**ACTION ITEM:**
Going through the entries below, copy out each line that contains "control".

══ RECORDS FOR THE EXERCISE

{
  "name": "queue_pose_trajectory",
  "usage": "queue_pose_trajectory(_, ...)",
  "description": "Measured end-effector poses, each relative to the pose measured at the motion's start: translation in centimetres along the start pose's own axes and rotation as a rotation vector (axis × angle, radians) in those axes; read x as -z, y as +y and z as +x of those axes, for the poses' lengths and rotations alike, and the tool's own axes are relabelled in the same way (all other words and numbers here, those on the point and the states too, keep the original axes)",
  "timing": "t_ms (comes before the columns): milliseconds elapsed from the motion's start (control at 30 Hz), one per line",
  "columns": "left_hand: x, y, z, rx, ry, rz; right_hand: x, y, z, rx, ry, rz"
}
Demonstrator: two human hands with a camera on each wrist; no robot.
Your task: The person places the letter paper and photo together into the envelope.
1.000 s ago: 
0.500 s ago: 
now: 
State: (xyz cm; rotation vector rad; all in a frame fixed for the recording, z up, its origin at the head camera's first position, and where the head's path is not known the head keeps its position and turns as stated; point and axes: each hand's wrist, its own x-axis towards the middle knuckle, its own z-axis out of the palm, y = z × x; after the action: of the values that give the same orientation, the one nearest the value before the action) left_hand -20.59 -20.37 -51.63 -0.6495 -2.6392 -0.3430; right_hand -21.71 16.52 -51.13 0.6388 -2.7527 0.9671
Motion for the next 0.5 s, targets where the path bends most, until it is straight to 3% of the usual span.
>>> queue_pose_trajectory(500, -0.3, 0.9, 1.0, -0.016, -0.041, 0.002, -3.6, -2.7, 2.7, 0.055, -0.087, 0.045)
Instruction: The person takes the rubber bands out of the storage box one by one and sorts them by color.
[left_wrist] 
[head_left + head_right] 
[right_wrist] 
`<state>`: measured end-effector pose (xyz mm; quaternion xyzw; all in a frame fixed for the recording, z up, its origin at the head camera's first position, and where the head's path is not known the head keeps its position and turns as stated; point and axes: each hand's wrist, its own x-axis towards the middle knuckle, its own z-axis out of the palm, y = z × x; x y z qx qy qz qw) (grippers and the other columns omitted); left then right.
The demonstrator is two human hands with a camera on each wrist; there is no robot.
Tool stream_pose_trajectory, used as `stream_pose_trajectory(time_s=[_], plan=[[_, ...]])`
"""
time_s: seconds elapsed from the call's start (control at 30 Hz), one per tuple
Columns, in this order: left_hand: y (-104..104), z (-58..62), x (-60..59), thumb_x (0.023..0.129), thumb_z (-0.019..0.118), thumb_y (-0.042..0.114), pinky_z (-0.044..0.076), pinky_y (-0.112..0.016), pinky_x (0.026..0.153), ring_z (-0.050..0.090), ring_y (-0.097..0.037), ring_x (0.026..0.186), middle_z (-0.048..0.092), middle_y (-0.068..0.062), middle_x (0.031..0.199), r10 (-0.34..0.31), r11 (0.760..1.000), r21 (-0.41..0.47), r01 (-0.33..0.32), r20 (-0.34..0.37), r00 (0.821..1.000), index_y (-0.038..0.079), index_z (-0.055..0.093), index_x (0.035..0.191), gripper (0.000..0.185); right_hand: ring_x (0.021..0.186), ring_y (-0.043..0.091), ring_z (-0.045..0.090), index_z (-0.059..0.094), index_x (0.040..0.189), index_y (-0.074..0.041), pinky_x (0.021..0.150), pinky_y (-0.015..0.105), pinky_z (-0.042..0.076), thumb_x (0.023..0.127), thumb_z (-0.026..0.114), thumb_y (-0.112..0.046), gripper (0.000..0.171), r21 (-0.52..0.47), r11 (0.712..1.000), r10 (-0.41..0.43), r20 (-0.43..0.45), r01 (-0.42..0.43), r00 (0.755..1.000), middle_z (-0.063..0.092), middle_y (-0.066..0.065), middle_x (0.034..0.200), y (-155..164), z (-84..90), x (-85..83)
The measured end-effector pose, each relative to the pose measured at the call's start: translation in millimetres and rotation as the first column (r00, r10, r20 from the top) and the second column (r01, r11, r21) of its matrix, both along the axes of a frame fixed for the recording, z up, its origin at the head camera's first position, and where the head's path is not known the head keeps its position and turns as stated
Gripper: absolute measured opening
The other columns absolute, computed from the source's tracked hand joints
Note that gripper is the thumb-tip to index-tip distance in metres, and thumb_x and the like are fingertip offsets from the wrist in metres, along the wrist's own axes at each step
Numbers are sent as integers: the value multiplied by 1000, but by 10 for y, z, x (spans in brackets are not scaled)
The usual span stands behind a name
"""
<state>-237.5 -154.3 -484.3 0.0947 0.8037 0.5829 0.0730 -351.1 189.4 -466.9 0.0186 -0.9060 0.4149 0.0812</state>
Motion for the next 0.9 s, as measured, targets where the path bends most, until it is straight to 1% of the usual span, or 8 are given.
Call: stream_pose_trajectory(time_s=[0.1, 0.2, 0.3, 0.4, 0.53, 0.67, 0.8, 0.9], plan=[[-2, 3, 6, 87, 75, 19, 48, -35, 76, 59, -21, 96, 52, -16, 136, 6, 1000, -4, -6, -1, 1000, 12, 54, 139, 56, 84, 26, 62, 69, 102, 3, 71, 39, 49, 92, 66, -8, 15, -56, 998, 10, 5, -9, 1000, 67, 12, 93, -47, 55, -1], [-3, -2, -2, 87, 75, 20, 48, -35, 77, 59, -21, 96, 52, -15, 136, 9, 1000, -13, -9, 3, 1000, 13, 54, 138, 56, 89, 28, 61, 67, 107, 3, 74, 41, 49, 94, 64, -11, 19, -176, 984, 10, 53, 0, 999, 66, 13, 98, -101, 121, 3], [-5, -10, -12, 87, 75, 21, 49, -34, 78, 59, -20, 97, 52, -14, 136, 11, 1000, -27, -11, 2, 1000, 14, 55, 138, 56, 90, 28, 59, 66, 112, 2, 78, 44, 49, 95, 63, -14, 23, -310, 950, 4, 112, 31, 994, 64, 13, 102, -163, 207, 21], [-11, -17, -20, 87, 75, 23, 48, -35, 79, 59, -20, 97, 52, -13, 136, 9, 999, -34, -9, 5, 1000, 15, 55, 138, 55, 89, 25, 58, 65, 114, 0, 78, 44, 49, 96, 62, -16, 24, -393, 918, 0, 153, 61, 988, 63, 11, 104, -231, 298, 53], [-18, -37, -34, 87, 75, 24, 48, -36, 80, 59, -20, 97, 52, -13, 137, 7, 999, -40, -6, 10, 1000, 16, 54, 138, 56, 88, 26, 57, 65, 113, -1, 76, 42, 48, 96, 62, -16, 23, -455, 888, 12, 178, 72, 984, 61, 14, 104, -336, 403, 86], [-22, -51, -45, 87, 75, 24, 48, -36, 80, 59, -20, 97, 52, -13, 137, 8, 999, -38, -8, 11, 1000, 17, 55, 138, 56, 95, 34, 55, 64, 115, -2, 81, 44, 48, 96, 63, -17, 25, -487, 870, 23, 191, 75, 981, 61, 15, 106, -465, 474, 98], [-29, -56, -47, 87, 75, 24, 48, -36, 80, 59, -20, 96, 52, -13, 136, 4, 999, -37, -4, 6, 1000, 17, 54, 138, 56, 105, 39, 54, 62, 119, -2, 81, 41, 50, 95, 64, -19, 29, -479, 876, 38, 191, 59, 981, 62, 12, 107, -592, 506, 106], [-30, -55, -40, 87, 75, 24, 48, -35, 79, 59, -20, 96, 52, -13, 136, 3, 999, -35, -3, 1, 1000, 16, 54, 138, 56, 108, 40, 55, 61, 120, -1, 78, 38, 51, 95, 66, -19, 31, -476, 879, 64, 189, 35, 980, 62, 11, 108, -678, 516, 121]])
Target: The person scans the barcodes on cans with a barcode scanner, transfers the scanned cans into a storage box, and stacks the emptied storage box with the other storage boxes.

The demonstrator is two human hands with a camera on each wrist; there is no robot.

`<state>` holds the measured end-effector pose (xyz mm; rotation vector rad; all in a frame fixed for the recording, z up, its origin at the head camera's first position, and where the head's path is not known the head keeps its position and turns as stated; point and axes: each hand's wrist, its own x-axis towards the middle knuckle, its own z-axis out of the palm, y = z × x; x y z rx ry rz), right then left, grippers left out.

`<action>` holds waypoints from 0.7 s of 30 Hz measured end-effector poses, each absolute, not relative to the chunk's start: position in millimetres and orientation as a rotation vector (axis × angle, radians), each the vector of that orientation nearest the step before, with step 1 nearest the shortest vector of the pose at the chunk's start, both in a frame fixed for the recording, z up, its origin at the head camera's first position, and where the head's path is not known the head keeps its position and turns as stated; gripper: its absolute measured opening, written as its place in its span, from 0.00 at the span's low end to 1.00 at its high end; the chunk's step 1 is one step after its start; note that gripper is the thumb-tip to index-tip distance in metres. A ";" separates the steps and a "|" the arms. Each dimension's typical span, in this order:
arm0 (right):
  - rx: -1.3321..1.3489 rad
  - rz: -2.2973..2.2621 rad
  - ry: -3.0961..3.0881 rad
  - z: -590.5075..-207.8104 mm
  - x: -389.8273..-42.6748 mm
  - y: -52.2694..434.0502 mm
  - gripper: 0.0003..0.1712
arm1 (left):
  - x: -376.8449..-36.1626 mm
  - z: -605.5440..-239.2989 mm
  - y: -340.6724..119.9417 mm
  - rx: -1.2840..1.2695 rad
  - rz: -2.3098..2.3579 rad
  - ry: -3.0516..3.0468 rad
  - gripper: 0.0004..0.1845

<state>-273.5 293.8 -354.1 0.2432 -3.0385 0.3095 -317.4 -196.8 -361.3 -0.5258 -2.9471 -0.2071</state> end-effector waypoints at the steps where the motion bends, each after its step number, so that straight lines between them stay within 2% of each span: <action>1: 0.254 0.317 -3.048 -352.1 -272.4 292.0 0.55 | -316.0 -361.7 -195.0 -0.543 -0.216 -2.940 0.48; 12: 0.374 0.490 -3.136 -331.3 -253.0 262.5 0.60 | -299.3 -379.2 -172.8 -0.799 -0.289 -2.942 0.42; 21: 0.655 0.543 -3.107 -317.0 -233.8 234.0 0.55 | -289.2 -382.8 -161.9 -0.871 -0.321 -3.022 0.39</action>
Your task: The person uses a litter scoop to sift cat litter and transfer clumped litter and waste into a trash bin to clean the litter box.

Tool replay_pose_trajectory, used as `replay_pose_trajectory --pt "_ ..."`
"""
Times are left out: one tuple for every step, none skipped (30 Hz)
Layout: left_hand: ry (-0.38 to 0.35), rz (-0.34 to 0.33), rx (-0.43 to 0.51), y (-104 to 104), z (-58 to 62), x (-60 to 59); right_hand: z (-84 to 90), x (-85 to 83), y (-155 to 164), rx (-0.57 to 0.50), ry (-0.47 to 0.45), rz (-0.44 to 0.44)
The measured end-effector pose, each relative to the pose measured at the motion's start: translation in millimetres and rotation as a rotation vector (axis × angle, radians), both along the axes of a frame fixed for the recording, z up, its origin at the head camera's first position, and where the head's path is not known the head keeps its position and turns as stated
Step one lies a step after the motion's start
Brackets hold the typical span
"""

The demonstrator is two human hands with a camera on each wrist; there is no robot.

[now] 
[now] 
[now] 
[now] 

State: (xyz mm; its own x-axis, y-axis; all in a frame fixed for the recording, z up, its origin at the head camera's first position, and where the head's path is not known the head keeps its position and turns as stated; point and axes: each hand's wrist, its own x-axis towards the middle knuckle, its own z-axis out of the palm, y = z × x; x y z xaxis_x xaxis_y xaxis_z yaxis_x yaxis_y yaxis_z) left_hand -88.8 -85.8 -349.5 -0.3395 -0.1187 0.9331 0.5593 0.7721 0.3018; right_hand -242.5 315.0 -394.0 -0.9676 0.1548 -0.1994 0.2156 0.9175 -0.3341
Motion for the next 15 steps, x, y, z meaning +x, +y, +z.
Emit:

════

**ANSWER BOX:**
  "timing": "t_ms (comes before the columns): milliseconds elapsed from the motion's start (control at 30 Hz), one per line",
time_s: seconds elapsed from the call's start (control at 30 Hz), one per tuple

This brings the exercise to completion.